One additional case need to handle is if the tsc is marked unstable
before late_initcall() phase, sched_clock_work will not be invoked
and sched_clock_irqtime will stay enabled although clock is unstable:
tsc_init()
enable_sched_clock_irqtime() # irqtime accounting is enabled here
...
if (unsynchronized_tsc()) # true
mark_tsc_unstable()
clear_sched_clock_stable()
__sched_clock_stable_early = 0;
...
if (static_key_count(&sched_clock_running.key) == 2)
# Only happens at sched_clock_init_late()
__clear_sched_clock_stable(); # Never executed
...
# late_initcall() phase
sched_clock_init_late()
if (__sched_clock_stable_early) # Already false
__set_sched_clock_stable(); # sched_clock is never marked stable
# TSC unstable, but sched_clock_work won't run to disable irqtime
So we need to disable_sched_clock_irqtime() in sched_clock_init_late()
if clock is unstable.
Do you this as a valid case? have you tested with CONFIG_PARAVIRT?
Lets say you have a non native sched clock such as kvm_sched_clock_read.
tsc_init -> sets enable_sched_clock_irqtime()
->mark_tsc_unstable -> if using_native_sched_clock -> clear_sched_clock_stable
In this case, since clear_sched_clock_stable won't be called you may not disable the
sched clock irqtime since __sched_clock_stable_early is reset only in clear_sched_clock_stable
For hypervisor, I see this path may call clear_sched_clock_stable when clock is unstable at init:
kvm_init_platform() ->
kvmclock_init() -> kvm_sched_clock_init(stable):
if (!stable) clear_sched_clock_stable()
paravirt_set_sched_clock(kvm_sched_clock_read)
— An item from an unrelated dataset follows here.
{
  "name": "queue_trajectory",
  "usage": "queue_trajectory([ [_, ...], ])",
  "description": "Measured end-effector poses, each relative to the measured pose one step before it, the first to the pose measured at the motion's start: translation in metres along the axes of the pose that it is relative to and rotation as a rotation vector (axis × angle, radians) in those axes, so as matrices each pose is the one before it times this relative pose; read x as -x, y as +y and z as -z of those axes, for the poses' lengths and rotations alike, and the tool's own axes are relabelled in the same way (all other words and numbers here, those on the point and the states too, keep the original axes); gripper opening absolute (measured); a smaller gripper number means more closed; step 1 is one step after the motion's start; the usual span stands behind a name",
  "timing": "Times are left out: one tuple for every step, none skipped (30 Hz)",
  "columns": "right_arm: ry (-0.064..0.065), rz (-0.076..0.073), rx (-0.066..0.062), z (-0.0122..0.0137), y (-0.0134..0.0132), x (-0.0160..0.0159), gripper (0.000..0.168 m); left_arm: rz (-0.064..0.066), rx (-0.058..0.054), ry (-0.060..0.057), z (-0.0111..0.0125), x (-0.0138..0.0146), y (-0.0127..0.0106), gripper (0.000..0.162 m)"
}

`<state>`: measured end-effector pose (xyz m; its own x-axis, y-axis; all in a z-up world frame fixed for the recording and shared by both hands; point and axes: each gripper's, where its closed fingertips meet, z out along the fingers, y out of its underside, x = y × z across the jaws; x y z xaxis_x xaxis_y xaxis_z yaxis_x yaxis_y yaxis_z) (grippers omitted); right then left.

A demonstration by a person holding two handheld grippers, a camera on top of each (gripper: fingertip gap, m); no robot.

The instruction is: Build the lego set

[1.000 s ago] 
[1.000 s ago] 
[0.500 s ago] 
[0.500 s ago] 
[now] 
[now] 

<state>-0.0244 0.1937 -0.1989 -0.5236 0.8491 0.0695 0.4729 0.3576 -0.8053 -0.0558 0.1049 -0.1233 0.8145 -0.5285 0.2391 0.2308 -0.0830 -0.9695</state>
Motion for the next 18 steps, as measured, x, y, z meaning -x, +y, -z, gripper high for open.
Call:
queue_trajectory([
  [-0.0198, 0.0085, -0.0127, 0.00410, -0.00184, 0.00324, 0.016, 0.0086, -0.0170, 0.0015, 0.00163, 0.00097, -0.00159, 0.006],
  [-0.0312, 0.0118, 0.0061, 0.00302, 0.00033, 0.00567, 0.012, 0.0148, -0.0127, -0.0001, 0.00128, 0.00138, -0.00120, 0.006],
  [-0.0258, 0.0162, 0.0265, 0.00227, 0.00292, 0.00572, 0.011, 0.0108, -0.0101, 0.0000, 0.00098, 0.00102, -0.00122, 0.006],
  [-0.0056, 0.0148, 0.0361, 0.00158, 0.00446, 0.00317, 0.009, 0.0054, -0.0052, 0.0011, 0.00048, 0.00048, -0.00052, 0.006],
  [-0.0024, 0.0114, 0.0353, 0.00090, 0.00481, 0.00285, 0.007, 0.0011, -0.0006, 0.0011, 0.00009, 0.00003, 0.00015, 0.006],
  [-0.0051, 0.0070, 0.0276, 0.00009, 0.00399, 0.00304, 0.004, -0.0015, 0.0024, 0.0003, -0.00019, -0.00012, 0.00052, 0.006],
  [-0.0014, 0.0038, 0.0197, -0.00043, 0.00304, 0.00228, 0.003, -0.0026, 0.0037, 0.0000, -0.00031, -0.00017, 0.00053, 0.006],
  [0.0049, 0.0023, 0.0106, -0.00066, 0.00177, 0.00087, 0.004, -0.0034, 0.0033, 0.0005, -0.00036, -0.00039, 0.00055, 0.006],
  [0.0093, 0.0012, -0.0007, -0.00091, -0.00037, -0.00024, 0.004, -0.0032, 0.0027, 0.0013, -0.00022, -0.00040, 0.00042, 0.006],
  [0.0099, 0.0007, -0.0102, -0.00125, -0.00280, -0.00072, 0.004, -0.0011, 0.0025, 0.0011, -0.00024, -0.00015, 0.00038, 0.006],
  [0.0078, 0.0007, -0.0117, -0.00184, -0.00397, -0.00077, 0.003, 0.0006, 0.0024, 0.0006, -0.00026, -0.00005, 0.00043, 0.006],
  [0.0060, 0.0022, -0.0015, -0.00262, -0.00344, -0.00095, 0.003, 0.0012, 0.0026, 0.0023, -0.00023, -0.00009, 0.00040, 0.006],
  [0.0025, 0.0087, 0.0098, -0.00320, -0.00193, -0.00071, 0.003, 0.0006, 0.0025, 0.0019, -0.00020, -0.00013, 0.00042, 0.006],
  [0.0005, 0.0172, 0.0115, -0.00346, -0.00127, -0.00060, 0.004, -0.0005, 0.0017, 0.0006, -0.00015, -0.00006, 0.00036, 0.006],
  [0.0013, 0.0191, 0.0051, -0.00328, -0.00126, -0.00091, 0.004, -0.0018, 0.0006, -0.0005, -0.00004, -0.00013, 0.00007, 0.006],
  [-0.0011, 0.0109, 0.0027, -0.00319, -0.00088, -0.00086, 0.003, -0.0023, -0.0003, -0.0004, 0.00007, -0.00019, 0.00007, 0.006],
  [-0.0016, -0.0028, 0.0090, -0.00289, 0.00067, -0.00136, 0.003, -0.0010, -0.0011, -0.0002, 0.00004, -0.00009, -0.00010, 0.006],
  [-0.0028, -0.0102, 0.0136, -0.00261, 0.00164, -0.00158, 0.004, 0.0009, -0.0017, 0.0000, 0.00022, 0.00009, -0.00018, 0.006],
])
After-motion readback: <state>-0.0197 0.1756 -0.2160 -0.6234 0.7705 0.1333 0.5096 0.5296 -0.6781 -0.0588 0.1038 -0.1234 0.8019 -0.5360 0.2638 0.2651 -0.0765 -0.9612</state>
Bigger concern(maybe) is clock source marked as stable still, though called mark_tsc_unstable in
non native sched clock?
Disclaimer: (just curious, seeing this x86 code for first time, so may not know all paths)
Yes, when clock mark unstable through tsc_.*mark_unstable() with non-native_sched_clock, clear_sched_clock_stable won't be called, thus sched_clock_irqtime still keep enabled.
Maybe the dedicated workqueue for sched_clock_irqtime is still needed considering this case.